Then add new custom disk method:
smitty hacmp -> Ext. Conf. -> Ext. Res. Conf. -> HACMP Ext. Resources Conf. -> Conf. Custom Disk Methods -> Add Cust. Disk
* Disk Type (PdDvLn field from CuDv) [disk/pseudo/power]
* Method to identify ghost disks [SCSI3]
* Method to determine if a reserve is held [SCSI_TUR]
* Method to break a reserve [/usr/lpp/EMC/Symmetrix/bin/emcpowerreset]
Break reserves in parallel true
* Method to make the disk available [MKDEV]
------------------------------------------------------
Once I had a problem with commands 'cldump' and 'clstat -o' (version 5.4.1 SP3)
cldump: Waiting for the Cluster SMUX peer (clstrmgrES)
to stabilize...
Can not get cluster information.
Solution was:
-checked all the below mentioned daemons (clinfo, clcomd,snmpd...) and started what was missing
-and after that I did: refresh -s clstrmgrES (cldump and clstat was OK only after this refresh has been done)

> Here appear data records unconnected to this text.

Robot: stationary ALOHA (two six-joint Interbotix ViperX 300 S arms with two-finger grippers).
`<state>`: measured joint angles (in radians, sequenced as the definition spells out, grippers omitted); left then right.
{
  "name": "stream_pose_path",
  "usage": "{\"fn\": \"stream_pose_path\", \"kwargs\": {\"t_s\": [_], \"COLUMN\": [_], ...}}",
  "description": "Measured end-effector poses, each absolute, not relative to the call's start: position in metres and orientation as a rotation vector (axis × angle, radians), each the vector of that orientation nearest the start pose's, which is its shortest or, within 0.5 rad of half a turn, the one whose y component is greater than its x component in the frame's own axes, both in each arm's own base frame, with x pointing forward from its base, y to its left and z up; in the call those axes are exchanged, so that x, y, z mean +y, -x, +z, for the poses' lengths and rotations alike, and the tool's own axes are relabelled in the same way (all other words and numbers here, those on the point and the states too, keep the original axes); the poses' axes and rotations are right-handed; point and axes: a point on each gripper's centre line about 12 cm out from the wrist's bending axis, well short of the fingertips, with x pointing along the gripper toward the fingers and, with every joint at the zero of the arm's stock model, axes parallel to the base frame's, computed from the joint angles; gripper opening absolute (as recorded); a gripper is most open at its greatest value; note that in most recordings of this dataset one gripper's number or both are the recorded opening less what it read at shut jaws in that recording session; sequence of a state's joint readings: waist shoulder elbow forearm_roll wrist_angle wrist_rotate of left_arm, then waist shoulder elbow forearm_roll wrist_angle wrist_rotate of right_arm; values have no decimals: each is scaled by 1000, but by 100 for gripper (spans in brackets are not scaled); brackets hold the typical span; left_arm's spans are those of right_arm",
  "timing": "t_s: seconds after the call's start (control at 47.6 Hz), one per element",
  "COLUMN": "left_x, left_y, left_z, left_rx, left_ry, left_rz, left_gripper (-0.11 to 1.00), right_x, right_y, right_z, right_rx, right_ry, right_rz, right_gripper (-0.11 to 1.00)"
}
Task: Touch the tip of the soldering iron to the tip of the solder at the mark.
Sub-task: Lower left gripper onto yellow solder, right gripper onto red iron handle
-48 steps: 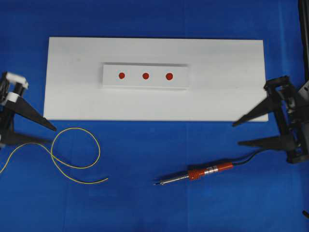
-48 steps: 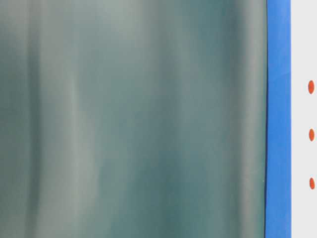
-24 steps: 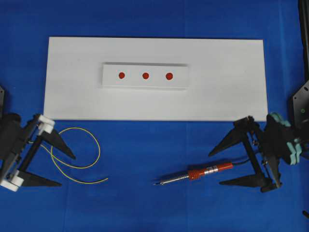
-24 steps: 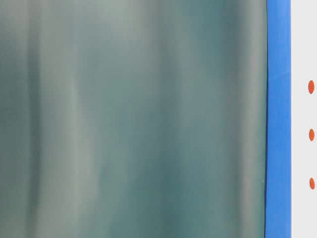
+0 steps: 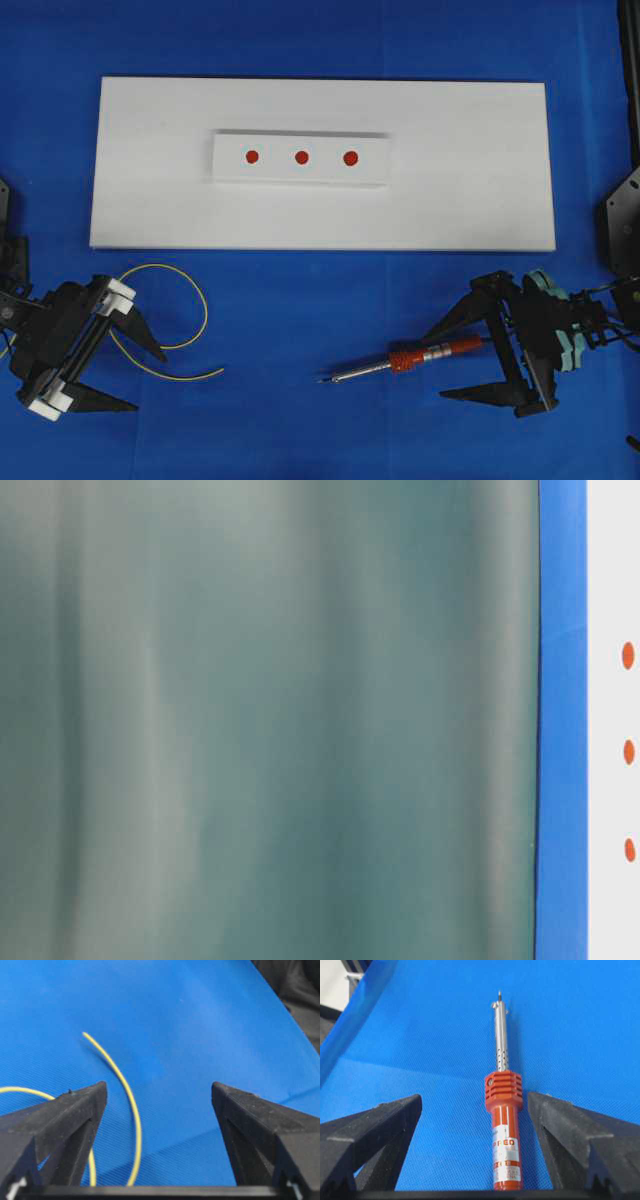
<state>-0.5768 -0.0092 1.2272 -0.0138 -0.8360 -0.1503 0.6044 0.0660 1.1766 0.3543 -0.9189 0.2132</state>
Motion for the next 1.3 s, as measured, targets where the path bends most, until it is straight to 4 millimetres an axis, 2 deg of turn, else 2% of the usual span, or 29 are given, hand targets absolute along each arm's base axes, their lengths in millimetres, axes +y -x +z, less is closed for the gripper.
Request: {"fn": "stream_pose_path", "kwargs": {"t_s": [0.462,0.672,0.714,0.798,0.861,0.987,1.071,1.302], "left_x": [-144,-144,-144,-143,-142,-142,-143,-143], "left_y": [-225,-227,-227,-227,-228,-228,-229,-236], "left_z": [68,65,65,64,63,61,60,59], "left_rx": [492,497,499,505,512,538,550,579], "left_ry": [21,20,20,19,19,15,12,11], "left_rz": [-506,-498,-498,-494,-488,-482,-481,-463], "left_gripper": [70,63,58,43,27,4,2,2], "right_x": [136,136,137,137,136,134,133,135], "right_y": [-261,-263,-263,-264,-264,-264,-264,-264], "right_z": [70,65,62,57,53,50,50,50], "right_rx": [407,410,414,424,426,426,424,424], "right_ry": [-251,-246,-242,-226,-213,-207,-208,-196], "right_rz": [190,181,180,178,176,168,166,182], "right_gripper": [85,80,77,67,53,19,6,6]}}
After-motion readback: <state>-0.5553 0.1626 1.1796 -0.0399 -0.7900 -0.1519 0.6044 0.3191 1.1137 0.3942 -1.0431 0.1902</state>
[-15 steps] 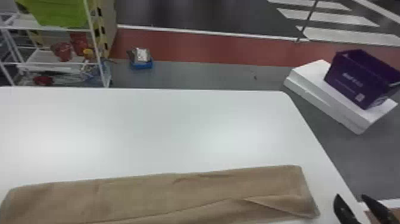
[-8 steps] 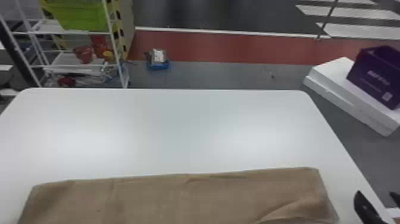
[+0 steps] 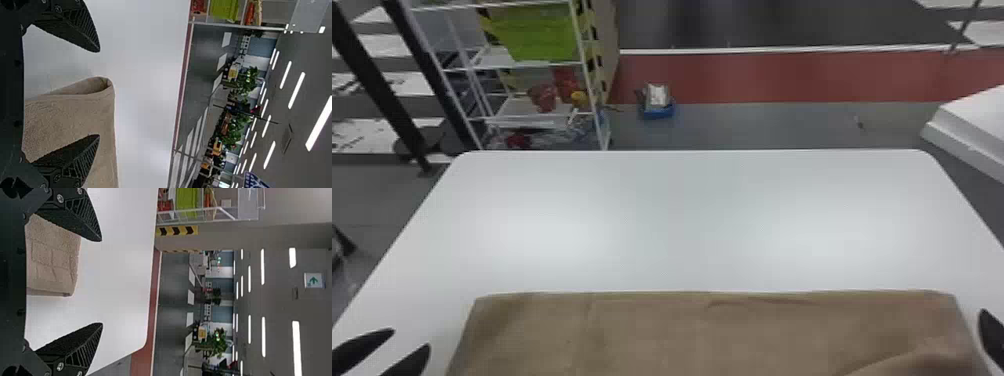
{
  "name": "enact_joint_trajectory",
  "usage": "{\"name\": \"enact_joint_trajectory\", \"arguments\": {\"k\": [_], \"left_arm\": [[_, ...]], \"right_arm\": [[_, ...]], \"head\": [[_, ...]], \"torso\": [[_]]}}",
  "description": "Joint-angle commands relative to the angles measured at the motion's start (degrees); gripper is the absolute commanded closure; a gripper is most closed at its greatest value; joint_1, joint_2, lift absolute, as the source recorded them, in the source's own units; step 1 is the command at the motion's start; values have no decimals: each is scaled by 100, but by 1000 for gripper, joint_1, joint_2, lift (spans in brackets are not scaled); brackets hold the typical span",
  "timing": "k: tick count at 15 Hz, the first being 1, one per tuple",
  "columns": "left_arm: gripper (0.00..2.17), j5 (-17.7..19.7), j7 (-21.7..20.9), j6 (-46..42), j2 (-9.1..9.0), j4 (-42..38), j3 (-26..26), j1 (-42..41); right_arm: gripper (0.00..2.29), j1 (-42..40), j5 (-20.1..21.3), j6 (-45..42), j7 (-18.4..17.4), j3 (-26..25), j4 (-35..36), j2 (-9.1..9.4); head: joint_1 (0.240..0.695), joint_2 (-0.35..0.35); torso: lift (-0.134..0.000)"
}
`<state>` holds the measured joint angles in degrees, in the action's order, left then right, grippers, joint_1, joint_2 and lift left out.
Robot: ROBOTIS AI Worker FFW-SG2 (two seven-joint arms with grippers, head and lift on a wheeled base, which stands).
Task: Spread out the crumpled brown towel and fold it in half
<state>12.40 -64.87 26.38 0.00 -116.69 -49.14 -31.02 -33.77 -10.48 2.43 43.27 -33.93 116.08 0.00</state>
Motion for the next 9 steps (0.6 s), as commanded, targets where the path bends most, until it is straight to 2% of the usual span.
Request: {"name": "enact_joint_trajectory", "arguments": {"k": [1,4,7,9], "left_arm": [[154,-370,-8,857,-15,-47,107,342],[157,-633,-61,1472,-15,-408,379,351],[157,-967,89,1366,-15,-452,748,369],[319,-1161,98,1278,-15,-434,863,395]], "right_arm": [[137,354,292,-1,560,-167,-85,5],[137,477,424,70,674,-237,-182,5],[140,512,397,70,762,-237,-384,5],[140,512,327,70,806,-272,-437,5]], "head": [[695,79],[695,76],[695,19],[695,1]], "torso": [[-124],[-124],[-124],[-124]]}}
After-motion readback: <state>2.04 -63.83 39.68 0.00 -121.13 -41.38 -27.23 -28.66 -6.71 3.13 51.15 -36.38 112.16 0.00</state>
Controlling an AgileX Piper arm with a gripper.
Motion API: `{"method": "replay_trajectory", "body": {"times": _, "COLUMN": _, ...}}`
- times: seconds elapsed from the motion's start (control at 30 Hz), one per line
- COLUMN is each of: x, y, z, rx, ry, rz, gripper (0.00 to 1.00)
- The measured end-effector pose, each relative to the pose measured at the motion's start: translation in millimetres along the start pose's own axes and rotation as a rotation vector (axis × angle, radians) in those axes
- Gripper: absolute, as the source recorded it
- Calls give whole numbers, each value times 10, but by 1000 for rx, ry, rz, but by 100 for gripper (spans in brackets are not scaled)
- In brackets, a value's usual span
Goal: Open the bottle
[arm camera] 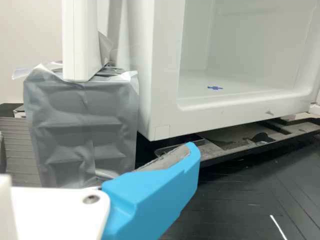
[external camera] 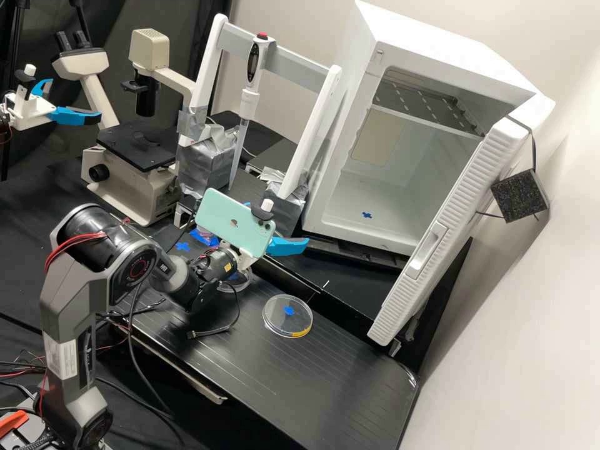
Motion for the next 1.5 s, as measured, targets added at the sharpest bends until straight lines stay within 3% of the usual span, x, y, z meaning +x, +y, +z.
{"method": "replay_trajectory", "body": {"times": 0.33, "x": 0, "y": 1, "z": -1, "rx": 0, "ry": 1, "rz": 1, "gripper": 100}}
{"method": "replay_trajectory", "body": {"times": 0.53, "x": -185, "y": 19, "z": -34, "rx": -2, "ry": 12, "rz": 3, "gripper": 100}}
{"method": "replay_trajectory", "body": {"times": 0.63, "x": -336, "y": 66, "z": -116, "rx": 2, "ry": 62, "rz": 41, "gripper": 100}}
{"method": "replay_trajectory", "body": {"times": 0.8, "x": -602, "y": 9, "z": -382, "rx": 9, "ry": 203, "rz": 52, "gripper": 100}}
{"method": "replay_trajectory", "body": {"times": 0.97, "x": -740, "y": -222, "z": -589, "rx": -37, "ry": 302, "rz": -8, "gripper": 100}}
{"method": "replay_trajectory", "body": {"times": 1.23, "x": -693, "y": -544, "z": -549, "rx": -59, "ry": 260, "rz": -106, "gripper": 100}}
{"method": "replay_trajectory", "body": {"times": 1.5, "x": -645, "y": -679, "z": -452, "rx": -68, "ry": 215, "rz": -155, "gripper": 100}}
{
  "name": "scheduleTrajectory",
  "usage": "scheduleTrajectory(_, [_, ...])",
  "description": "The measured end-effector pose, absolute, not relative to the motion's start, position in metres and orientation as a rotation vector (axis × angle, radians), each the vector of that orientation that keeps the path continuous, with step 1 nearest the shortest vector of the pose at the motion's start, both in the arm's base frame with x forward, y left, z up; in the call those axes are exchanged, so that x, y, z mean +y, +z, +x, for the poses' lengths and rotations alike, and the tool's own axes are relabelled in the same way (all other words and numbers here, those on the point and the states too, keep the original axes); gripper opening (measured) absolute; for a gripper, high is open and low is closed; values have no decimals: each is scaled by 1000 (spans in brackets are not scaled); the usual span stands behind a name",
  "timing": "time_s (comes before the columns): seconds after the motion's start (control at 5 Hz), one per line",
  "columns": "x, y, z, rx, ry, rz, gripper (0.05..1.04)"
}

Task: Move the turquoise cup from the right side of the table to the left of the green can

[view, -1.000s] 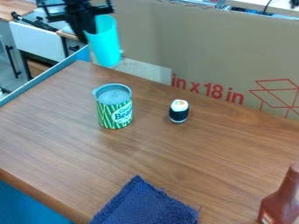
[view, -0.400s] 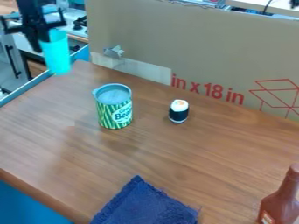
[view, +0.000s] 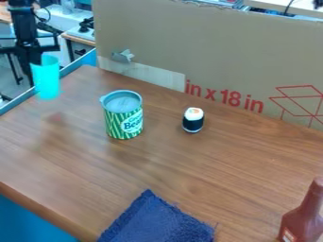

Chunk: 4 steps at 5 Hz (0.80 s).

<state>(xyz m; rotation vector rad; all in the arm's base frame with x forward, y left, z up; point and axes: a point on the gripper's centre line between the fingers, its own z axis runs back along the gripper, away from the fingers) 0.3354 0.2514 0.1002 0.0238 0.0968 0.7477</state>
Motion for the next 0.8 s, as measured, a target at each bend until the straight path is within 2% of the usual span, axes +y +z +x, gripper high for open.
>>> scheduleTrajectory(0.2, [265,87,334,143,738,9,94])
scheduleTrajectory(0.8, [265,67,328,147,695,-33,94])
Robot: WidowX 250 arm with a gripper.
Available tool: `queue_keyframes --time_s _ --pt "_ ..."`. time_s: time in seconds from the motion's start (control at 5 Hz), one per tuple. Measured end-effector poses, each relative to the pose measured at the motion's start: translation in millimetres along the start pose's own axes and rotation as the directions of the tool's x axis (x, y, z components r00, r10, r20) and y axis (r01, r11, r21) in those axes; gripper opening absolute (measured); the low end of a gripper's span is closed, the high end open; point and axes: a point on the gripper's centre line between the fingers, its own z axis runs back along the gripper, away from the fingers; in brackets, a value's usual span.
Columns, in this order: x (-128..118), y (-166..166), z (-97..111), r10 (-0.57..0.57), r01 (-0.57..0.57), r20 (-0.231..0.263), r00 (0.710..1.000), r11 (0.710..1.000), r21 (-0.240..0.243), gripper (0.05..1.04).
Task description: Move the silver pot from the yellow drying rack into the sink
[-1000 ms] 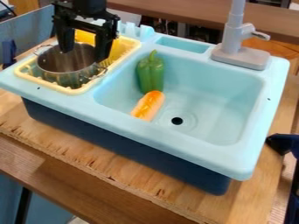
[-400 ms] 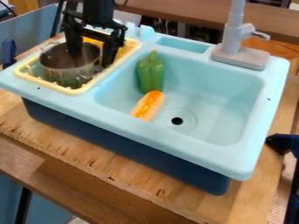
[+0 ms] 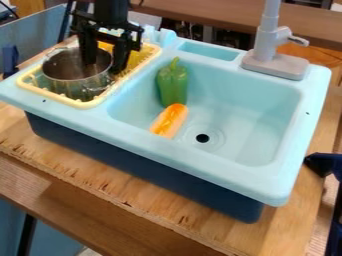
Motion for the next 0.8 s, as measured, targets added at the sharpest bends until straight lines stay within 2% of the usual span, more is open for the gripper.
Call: queue_keyframes --time_s 0.2,0.4,0.6,0.8 --pt "-2.2 -2.6 0.4 -0.032 0.032 -0.013 0.999 0.999 -0.017 0.399" --pt "-7.9 -4.7 7.5 -0.063 0.062 -0.035 0.997 0.997 -0.039 0.189" --pt "-14.4 -3.3 43.9 -0.131 0.131 0.026 0.991 0.991 -0.017 0.080" --pt "-28.6 -10.3 80.4 -0.208 0.206 0.028 0.978 0.976 0.067 0.057"
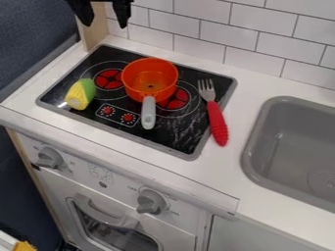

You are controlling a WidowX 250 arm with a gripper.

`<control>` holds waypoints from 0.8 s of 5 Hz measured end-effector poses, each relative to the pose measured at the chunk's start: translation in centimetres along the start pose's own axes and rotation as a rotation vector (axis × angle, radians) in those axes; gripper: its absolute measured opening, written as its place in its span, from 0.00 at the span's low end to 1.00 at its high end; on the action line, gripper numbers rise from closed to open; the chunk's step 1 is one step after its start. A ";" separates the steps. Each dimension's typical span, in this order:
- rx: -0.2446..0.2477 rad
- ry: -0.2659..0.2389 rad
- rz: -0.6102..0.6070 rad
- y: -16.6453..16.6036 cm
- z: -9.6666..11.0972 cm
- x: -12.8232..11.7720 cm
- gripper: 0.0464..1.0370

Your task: Move the orange pot from the right burner to the left burner

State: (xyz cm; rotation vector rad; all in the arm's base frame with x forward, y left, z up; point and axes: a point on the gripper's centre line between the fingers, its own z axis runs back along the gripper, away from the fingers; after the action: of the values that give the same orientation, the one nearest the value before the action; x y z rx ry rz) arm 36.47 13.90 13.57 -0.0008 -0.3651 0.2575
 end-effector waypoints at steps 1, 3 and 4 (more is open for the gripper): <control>-0.003 0.043 0.004 0.1 -1.5 -0.7 0.96; 0.025 0.143 -0.068 -1.2 -5.0 -2.1 0.96; 0.028 0.180 -0.114 -2.0 -6.8 -2.6 0.96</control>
State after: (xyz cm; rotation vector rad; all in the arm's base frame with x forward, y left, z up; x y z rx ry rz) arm 37.00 11.60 6.40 0.0248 -0.1821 0.1479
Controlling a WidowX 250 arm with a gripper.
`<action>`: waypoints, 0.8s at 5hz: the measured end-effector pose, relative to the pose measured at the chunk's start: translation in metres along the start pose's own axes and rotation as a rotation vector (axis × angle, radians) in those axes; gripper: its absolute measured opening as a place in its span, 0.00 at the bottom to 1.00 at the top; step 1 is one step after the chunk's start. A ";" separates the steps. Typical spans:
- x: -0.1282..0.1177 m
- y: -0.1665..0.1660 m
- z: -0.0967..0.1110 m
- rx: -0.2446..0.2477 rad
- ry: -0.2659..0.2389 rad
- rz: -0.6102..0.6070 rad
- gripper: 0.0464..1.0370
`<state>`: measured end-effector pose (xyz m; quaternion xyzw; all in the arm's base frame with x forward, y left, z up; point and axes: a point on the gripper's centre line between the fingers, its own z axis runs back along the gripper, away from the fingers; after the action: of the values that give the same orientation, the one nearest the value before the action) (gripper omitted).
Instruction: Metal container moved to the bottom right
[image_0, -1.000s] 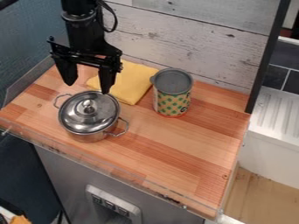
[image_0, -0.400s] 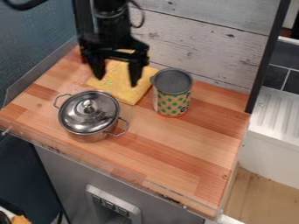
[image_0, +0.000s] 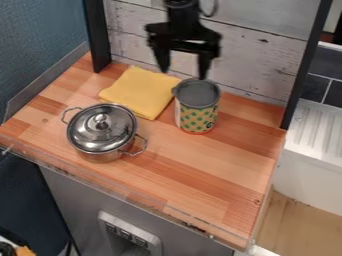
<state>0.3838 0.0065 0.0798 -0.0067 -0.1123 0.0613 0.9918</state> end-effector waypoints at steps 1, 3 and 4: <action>0.017 -0.012 -0.008 -0.003 -0.032 0.018 0.96; 0.029 -0.015 -0.038 -0.005 -0.029 0.072 0.96; 0.029 -0.015 -0.043 -0.002 -0.026 0.087 0.96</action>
<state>0.4233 -0.0049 0.0445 -0.0120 -0.1249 0.1042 0.9866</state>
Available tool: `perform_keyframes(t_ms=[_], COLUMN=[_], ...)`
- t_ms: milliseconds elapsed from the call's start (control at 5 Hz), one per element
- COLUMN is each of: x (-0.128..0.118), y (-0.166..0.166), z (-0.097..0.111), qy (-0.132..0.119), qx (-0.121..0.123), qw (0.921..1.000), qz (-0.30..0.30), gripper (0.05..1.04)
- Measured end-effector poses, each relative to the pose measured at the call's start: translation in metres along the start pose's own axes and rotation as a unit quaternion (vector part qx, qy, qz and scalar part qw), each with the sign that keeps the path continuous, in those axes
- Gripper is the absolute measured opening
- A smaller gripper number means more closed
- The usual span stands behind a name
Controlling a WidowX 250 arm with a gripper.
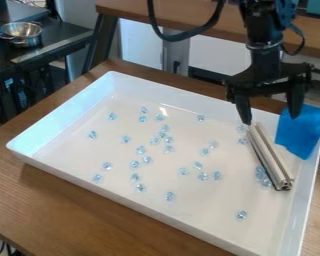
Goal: Sweep into pile
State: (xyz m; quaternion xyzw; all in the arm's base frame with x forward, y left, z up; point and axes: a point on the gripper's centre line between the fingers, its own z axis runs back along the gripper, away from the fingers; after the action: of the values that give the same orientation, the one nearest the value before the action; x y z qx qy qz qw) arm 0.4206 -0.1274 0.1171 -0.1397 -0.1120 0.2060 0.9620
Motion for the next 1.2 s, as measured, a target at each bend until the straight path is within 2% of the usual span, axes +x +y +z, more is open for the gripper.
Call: perform_keyframes(t_ms=[200,400,800,1200], x=[-0.005,-0.004,0.000,-0.009], y=[0.007,0.013,0.012,0.004], z=[-0.017,-0.024,-0.032,-0.044], qy=[0.019,0.022,0.001,0.000], qx=[0.015,0.035,0.033,0.041], qw=[0.9997,0.9991,0.9990,0.9990], qz=[0.007,0.013,0.029,0.016], gripper=[1.000,1.000,1.000,1.000])
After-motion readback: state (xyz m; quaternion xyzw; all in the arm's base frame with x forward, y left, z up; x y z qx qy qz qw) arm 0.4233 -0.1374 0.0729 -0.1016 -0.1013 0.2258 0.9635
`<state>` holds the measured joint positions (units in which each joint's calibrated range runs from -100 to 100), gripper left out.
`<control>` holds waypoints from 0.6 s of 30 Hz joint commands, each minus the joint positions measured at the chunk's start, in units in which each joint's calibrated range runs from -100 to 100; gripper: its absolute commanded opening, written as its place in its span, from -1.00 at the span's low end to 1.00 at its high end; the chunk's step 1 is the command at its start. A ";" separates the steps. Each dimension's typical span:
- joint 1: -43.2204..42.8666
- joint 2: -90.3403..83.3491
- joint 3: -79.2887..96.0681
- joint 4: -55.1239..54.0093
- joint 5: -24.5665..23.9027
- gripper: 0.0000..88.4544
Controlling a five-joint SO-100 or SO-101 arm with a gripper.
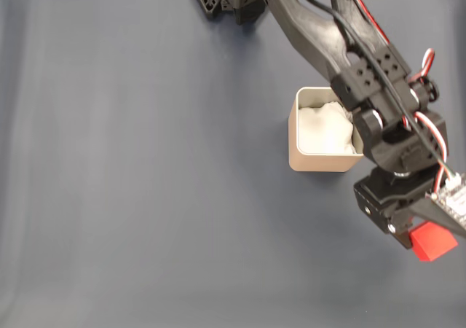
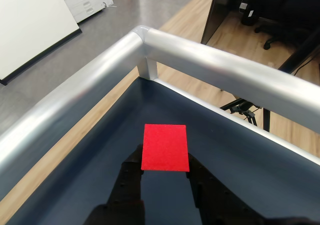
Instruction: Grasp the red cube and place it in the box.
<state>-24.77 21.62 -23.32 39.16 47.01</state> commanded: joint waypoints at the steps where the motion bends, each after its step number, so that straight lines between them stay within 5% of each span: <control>1: 0.16 -9.55 3.17 -1.36 0.34 -0.79; 18: -1.11 -34.82 29.61 -3.00 0.44 -0.78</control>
<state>-25.37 -6.64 5.01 37.37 47.20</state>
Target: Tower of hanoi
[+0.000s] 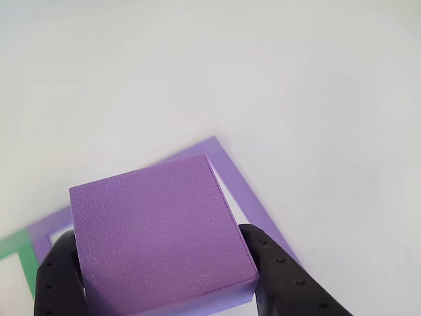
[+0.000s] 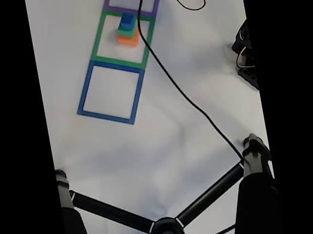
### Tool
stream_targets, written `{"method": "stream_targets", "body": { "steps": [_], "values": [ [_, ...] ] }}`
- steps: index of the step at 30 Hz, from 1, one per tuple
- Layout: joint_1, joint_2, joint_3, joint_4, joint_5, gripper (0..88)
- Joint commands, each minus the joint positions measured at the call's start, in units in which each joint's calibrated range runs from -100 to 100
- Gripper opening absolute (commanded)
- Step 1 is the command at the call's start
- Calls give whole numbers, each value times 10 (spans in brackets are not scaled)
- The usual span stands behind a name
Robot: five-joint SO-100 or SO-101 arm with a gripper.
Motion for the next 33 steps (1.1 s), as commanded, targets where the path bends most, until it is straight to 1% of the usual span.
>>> {"method": "stream_targets", "body": {
  "steps": [1,3,8,12,14,18,22,28,33],
  "values": [
    [-7,-121,-101,199,0,169],
    [-11,-144,-154,277,0,170],
    [-29,-184,-339,517,0,170],
    [-62,-200,-475,659,0,170],
    [-83,-215,-516,707,0,170],
    [-136,-251,-553,766,0,169],
    [-200,-284,-556,800,0,169],
    [-319,-302,-556,827,0,166],
    [-396,-292,-550,837,0,164]
  ]
}}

-once had a problem with clstat -a (but clinfo was running), after refresh -s clinfoES it was OK again
(This can be also good: stopsrc -s clinfoES && sleep 2 && startsrc -s clinfoES )
things what can be checked regarding snmp:
-clinfoES and clcomdES:
clshowsrv -v
-snmpd and mibd daemons (if not active startsrc can start it)
root@aix20: / # lssrc -a | egrep 'snm|mib'
snmpmibd tcpip 552998 active
aixmibd tcpip 524418 active
hostmibd tcpip 430138 active
snmpd tcpip 1212632 active
(hostmibd is not necessary all the time to be active)
-snmpd conf and log files
root@aix20: / # ls -l /etc | grep snmp
-rw-r----- 1 root system 2302 Aug 16 2005 clsnmp.conf
-rw-r--r-- 1 root system 37 Jun 16 16:18 snmpd.boots
-rw-r----- 1 root system 10135 Aug 11 2009 snmpd.conf
-rw-r----- 1 root system 2693 Aug 11 2009 snmpd.peers
-rw-r----- 1 root system 10074 Jun 16 16:22 snmpdv3.conf
drwxrwxr-x 2 root system 256 Aug 11 2009 snmpinterfaces
-rw-r----- 1 root system 1816 Aug 11 2009 snmpmibd.conf
root@aix20: / # ls -l /var/tmp | grep snmp
-rw-r--r-- 1 root system 83130 Jun 16 20:32 snmpdv3.log
-rw-r--r-- 1 root system 100006 Oct 01 2008 snmpdv3.log.1
-rw-r--r-- 1 root system 16417 Jun 16 16:19 snmpmibd.log
------------------------------------------------------
During PowerHA upgrade from 5.4.1 to 6.1 received these errors:
(it was an upgrade where we put into unmanage state the resource groups)
grep: can't open aixdb1
./cluster.es.cspoc.rte.pre_rm: ERROR
Cluster services are active on this node. Please stop all
cluster services prior to installing this software.
...
grep: can't open aixdb1
./cluster.es.client.rte.pre_rm: ERROR
Cluster services are active on this node. Please stop all
cluster services prior to installing this software.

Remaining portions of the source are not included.